Task directions :: Output every line of the listing as it stands.

Input material ::

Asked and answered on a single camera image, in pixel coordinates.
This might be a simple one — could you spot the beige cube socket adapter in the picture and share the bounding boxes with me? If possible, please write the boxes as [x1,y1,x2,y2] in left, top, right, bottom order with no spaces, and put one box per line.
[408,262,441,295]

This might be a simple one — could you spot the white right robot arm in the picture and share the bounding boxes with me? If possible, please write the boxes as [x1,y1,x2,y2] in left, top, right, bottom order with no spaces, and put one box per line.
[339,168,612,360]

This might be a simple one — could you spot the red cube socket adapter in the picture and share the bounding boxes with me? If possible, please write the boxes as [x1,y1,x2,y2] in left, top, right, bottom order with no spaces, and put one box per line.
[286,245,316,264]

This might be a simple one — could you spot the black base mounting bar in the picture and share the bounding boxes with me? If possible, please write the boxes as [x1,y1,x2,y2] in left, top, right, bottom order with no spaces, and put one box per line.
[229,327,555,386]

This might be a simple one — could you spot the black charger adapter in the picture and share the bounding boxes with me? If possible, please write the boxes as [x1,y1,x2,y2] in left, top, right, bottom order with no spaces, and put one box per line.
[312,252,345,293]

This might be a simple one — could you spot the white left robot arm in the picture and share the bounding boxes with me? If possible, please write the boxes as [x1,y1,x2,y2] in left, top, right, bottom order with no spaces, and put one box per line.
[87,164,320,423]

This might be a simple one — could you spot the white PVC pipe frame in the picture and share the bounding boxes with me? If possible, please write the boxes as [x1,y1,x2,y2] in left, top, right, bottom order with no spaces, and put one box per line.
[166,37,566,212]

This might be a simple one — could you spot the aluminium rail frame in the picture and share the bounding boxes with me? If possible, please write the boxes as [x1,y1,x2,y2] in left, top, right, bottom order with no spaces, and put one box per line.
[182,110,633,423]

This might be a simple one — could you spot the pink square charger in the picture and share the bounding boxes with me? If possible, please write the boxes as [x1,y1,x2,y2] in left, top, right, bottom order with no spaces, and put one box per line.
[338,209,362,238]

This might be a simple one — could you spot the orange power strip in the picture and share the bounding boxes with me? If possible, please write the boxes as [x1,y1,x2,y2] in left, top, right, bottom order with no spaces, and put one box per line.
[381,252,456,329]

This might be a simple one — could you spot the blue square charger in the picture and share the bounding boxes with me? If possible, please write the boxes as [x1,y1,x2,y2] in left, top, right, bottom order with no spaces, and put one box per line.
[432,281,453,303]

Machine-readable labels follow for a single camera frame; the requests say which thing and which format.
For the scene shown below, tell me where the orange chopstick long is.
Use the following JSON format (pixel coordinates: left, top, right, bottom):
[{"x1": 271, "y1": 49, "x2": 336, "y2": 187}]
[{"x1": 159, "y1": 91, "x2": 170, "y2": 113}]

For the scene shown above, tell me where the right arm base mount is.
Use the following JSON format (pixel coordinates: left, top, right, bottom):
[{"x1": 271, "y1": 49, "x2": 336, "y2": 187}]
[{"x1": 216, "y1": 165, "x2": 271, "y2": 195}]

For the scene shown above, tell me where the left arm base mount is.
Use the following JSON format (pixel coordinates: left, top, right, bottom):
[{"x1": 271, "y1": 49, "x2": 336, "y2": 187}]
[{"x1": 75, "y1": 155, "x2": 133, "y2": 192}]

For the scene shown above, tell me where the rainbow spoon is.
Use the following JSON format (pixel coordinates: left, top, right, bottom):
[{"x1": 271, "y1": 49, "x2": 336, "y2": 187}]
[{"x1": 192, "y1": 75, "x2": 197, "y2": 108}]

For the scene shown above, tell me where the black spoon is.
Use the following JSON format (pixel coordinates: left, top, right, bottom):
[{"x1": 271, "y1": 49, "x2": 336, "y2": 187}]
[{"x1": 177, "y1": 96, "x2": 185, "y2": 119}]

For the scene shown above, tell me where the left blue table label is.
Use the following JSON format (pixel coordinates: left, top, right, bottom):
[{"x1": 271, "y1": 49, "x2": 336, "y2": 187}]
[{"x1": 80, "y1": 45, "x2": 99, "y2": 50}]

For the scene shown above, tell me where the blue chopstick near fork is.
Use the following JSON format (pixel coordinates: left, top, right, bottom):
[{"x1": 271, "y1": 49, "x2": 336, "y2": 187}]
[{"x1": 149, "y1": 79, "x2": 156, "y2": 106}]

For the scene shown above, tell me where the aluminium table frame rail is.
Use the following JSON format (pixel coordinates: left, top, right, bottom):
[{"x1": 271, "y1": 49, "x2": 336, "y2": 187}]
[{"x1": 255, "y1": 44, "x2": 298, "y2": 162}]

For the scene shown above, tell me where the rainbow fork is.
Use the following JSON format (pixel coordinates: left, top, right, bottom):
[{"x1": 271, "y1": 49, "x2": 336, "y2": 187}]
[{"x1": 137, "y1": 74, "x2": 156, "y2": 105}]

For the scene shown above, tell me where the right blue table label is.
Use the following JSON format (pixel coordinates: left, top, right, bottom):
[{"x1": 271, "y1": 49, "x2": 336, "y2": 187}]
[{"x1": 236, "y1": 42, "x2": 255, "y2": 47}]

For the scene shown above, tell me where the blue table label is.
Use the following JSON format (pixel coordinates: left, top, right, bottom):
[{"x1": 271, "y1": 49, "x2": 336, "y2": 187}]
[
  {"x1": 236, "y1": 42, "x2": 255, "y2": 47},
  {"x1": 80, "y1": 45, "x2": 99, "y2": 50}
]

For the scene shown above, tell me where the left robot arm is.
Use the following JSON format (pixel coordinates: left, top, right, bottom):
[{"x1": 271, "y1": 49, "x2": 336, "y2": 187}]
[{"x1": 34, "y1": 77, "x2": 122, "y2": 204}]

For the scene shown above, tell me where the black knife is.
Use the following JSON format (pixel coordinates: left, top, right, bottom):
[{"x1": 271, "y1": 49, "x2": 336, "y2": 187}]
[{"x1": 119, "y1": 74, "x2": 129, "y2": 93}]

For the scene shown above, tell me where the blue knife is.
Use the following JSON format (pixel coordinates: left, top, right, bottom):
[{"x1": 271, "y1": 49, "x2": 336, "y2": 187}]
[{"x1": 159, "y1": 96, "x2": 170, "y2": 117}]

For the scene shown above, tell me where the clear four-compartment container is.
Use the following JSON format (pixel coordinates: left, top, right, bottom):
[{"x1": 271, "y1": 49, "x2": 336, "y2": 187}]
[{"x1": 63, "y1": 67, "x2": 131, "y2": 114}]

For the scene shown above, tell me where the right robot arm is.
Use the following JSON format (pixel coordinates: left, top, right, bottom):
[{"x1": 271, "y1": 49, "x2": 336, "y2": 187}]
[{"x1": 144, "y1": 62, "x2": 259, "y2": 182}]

Task result ::
Asked and answered on a single camera image, in pixel coordinates.
This might be a simple one — could you spot the beige cube socket adapter in the picture and share the bounding boxes with me? If possible, please write the boxes as [x1,y1,x2,y2] in left, top, right, bottom order with no spaces, and put one box per line.
[408,262,441,295]

This might be a simple one — could you spot the white right robot arm in the picture and share the bounding boxes with me? If possible, please write the boxes as [x1,y1,x2,y2] in left, top, right, bottom order with no spaces, and put one box per line.
[339,168,612,360]

This might be a simple one — could you spot the red cube socket adapter in the picture and share the bounding boxes with me? If possible, please write the boxes as [x1,y1,x2,y2] in left, top, right, bottom order with no spaces, and put one box per line.
[286,245,316,264]

This might be a simple one — could you spot the black base mounting bar in the picture and share the bounding boxes with me? If possible, please write the boxes as [x1,y1,x2,y2] in left, top, right, bottom order with no spaces, and put one box per line.
[229,327,555,386]

This might be a simple one — could you spot the black charger adapter in the picture and share the bounding boxes with me? If possible, please write the boxes as [x1,y1,x2,y2] in left, top, right, bottom order with no spaces, and put one box per line.
[312,252,345,293]

This might be a simple one — could you spot the white left robot arm in the picture and share the bounding boxes with me? If possible, please write the boxes as [x1,y1,x2,y2] in left, top, right, bottom order with no spaces, and put one box per line.
[87,164,320,423]

This might be a simple one — could you spot the white PVC pipe frame in the picture and share the bounding boxes with me? If possible, please write the boxes as [x1,y1,x2,y2] in left, top, right, bottom order with no spaces, and put one box per line.
[166,37,566,212]

This might be a simple one — could you spot the aluminium rail frame in the picture and share the bounding boxes with me? If possible, please write the boxes as [x1,y1,x2,y2] in left, top, right, bottom order with no spaces, and put one box per line.
[182,110,633,423]

This might be a simple one — could you spot the pink square charger in the picture and share the bounding boxes with me? If possible, please write the boxes as [x1,y1,x2,y2] in left, top, right, bottom order with no spaces, and put one box per line.
[338,209,362,238]

This might be a simple one — could you spot the orange power strip in the picture and share the bounding boxes with me? If possible, please write the boxes as [x1,y1,x2,y2] in left, top, right, bottom order with no spaces, and put one box per line.
[381,252,456,329]

This might be a simple one — could you spot the blue square charger in the picture and share the bounding boxes with me? If possible, please write the boxes as [x1,y1,x2,y2] in left, top, right, bottom order with no spaces, and put one box per line.
[432,281,453,303]

Machine-readable labels follow for a single camera frame; the requests say which thing and which format.
For the scene shown below, tell me where the orange chopstick long is.
Use the following JSON format (pixel coordinates: left, top, right, bottom):
[{"x1": 271, "y1": 49, "x2": 336, "y2": 187}]
[{"x1": 159, "y1": 91, "x2": 170, "y2": 113}]

For the scene shown above, tell me where the right arm base mount is.
Use the following JSON format (pixel coordinates: left, top, right, bottom):
[{"x1": 271, "y1": 49, "x2": 336, "y2": 187}]
[{"x1": 216, "y1": 165, "x2": 271, "y2": 195}]

For the scene shown above, tell me where the left arm base mount is.
Use the following JSON format (pixel coordinates: left, top, right, bottom):
[{"x1": 271, "y1": 49, "x2": 336, "y2": 187}]
[{"x1": 75, "y1": 155, "x2": 133, "y2": 192}]

For the scene shown above, tell me where the rainbow spoon is.
Use the following JSON format (pixel coordinates: left, top, right, bottom):
[{"x1": 271, "y1": 49, "x2": 336, "y2": 187}]
[{"x1": 192, "y1": 75, "x2": 197, "y2": 108}]

For the scene shown above, tell me where the black spoon is.
Use the following JSON format (pixel coordinates: left, top, right, bottom):
[{"x1": 271, "y1": 49, "x2": 336, "y2": 187}]
[{"x1": 177, "y1": 96, "x2": 185, "y2": 119}]

For the scene shown above, tell me where the left blue table label is.
Use the following JSON format (pixel coordinates: left, top, right, bottom):
[{"x1": 271, "y1": 49, "x2": 336, "y2": 187}]
[{"x1": 80, "y1": 45, "x2": 99, "y2": 50}]

For the scene shown above, tell me where the blue chopstick near fork is.
Use the following JSON format (pixel coordinates: left, top, right, bottom):
[{"x1": 271, "y1": 49, "x2": 336, "y2": 187}]
[{"x1": 149, "y1": 79, "x2": 156, "y2": 106}]

For the scene shown above, tell me where the aluminium table frame rail is.
Use the following JSON format (pixel coordinates: left, top, right, bottom):
[{"x1": 271, "y1": 49, "x2": 336, "y2": 187}]
[{"x1": 255, "y1": 44, "x2": 298, "y2": 162}]

For the scene shown above, tell me where the rainbow fork is.
Use the following JSON format (pixel coordinates: left, top, right, bottom):
[{"x1": 271, "y1": 49, "x2": 336, "y2": 187}]
[{"x1": 137, "y1": 74, "x2": 156, "y2": 105}]

For the scene shown above, tell me where the right blue table label is.
Use the following JSON format (pixel coordinates: left, top, right, bottom):
[{"x1": 271, "y1": 49, "x2": 336, "y2": 187}]
[{"x1": 236, "y1": 42, "x2": 255, "y2": 47}]

For the scene shown above, tell me where the blue table label is.
Use the following JSON format (pixel coordinates: left, top, right, bottom):
[{"x1": 271, "y1": 49, "x2": 336, "y2": 187}]
[
  {"x1": 236, "y1": 42, "x2": 255, "y2": 47},
  {"x1": 80, "y1": 45, "x2": 99, "y2": 50}
]

For the scene shown above, tell me where the left robot arm is.
Use the following JSON format (pixel coordinates: left, top, right, bottom):
[{"x1": 271, "y1": 49, "x2": 336, "y2": 187}]
[{"x1": 34, "y1": 77, "x2": 122, "y2": 204}]

For the scene shown above, tell me where the black knife is.
Use the following JSON format (pixel coordinates: left, top, right, bottom):
[{"x1": 271, "y1": 49, "x2": 336, "y2": 187}]
[{"x1": 119, "y1": 74, "x2": 129, "y2": 93}]

For the scene shown above, tell me where the blue knife is.
Use the following JSON format (pixel coordinates: left, top, right, bottom):
[{"x1": 271, "y1": 49, "x2": 336, "y2": 187}]
[{"x1": 159, "y1": 96, "x2": 170, "y2": 117}]

For the scene shown above, tell me where the clear four-compartment container is.
Use the following JSON format (pixel coordinates: left, top, right, bottom):
[{"x1": 271, "y1": 49, "x2": 336, "y2": 187}]
[{"x1": 63, "y1": 67, "x2": 131, "y2": 114}]

For the scene shown above, tell me where the right robot arm is.
Use the following JSON format (pixel coordinates: left, top, right, bottom):
[{"x1": 271, "y1": 49, "x2": 336, "y2": 187}]
[{"x1": 144, "y1": 62, "x2": 259, "y2": 182}]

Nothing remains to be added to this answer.